THE FUTURE OF SASSA GRANTS
Crucially, the 2024 Medium-Term Budget Speech may offer up a long-term solution to the South African Social Security Agency’s on-going R370 Social Relief of Distress Grant (SRD) dilemma. Since its inception during the COVID-19 pandemic in 2020, it’s been temporarily extended every year.
However, the number of beneficiaries has ballooned (45% of the South African population receives social welfare) amounting to a R250-billion bill per month. And the agency has been hit by a spate of data-breach accusations, as well as fraud and corruption scandals. Long-term funding strategies and more efficient systems management are crucial to SASSA’s sustained viability.
GOLD AND FOREIGN EXCHANGE RESERVES
However, this year the National Treasury and South African Reserve Bank used Gold and Foreign Exchange Contingency Reserve Account (GFECRA) profits to counter budget shortages. R150 billion is being paid to the National Treasury like so over three years:
- R100 billion (2024/25)
- R25 billion (2025/26)
- R25 billion (2026/27)
So, experts predict the 2024 Medium-Term Budget Speech will focus primarily on reinforcing the goal of a primary budget surplus. In turn, this should help stabilise the nation’s debt-to-GDP ratio.
TOUGH LABOUR WAGE DEALS
Back in 2023, government agreed to a two-year, inflation-linked wage adjustment in 2024/25. Experts predict this will effectively result in a 7.5% raise. However, on 1 October 2024 unions representing 1.3-million government employees rejected the offer, countering with a demand for 12%. This would increase the total compensation figure to R754 billion, which government cannot in good conscience afford. Unfortunately, budget cuts have already led to vacancies in several key sectors. And this has exacerbated a steady decline in service delivery.

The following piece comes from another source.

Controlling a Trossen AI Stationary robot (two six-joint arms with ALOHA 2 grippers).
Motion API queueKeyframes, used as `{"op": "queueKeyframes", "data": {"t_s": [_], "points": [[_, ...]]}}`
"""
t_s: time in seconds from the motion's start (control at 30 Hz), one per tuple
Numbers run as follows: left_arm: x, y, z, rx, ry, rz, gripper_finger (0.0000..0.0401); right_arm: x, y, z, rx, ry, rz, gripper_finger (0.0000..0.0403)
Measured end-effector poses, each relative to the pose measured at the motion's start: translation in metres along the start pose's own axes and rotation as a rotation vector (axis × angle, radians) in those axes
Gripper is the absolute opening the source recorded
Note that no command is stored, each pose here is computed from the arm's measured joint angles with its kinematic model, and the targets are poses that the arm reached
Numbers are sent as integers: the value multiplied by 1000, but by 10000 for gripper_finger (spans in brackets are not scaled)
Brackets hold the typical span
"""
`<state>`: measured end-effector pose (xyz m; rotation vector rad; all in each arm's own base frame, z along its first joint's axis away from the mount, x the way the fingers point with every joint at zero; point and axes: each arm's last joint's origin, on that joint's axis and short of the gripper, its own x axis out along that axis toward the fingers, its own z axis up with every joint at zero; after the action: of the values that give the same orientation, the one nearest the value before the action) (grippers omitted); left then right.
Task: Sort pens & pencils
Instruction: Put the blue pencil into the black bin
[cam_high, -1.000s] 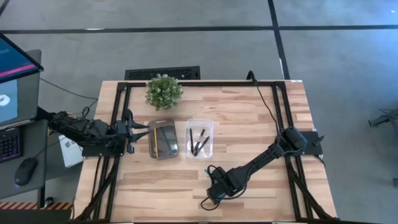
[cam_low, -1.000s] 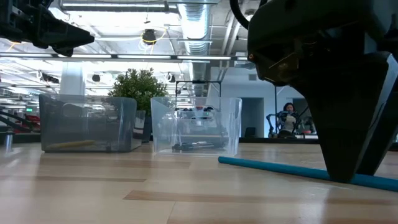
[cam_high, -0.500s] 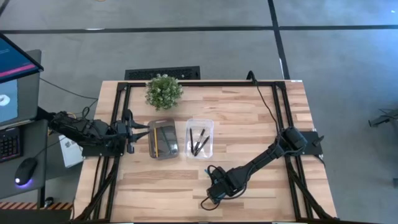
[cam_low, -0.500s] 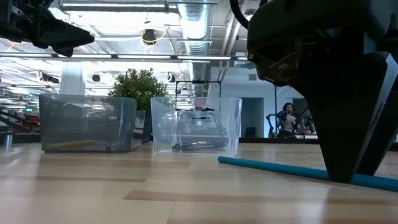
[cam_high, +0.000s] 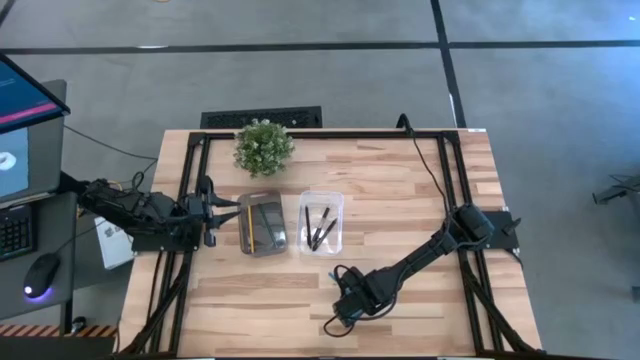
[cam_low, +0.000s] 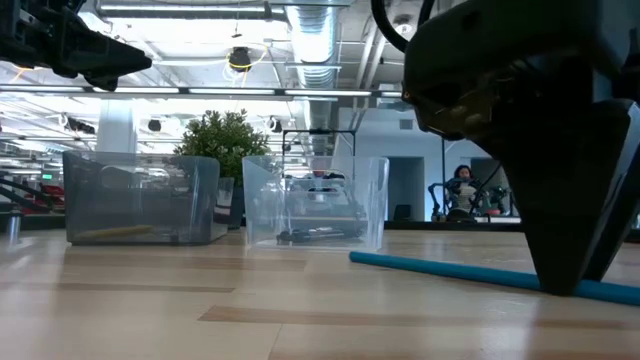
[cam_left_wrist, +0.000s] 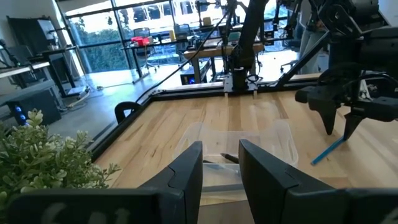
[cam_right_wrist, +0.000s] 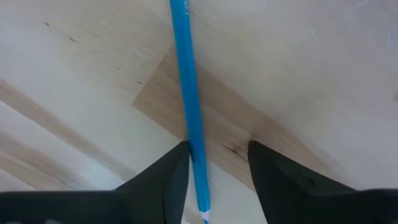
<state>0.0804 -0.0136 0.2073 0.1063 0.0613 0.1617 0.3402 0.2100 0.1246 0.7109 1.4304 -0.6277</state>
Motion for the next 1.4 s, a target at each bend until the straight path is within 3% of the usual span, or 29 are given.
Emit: {"op": "queueKeyframes", "data": {"t_s": [0.27,0.63,1.1,1.4], "points": [[0,0,0,0,0,0,96,0,-1,0,4,1,-14,159],[0,0,0,0,0,0,96,0,-2,-1,104,34,-20,139],[0,0,0,-2,0,0,96,0,-1,-2,-197,53,3,137],[0,0,-1,-20,9,0,96,1,-1,-3,-312,58,-4,134]]}}
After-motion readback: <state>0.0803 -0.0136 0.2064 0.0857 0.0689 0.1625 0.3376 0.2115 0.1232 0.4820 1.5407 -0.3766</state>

SOE, NHI AND SOVEREIGN RATINGS RISKS
The National Treasury has spent over R300 billion on SOE bailouts since 2020. Specifically, Transnet’s inability to expand is due to its limited cash flow and rising debt costs of approximately R130 billion. As a result, all the SOE’s spending is focused on maintenance rather than expansion. Which is costing the country dearly in the long run.
Nevertheless, experts hope ongoing reform efforts in South Africa under the GNU could be enough to shift the country’s sovereign rating from ‘neutral’ to ‘positive’ in 2025. However, rating agencies typically require a proven track record and clear evidence that these reforms are working. And Fitch says that government’s introduction of the National Health Insurance (NHI) still poses severe risks to public finances.
WHAT SHOULD GOVERNMENT PRIORITISE SPENDING ON?
Let us know by clicking on the comment tab below or by emailing info@thesouthafrican.com. Or WhatsApp your thoughts on this article to 060 011 0211. Don’t forget to follow The South African for the latest updates.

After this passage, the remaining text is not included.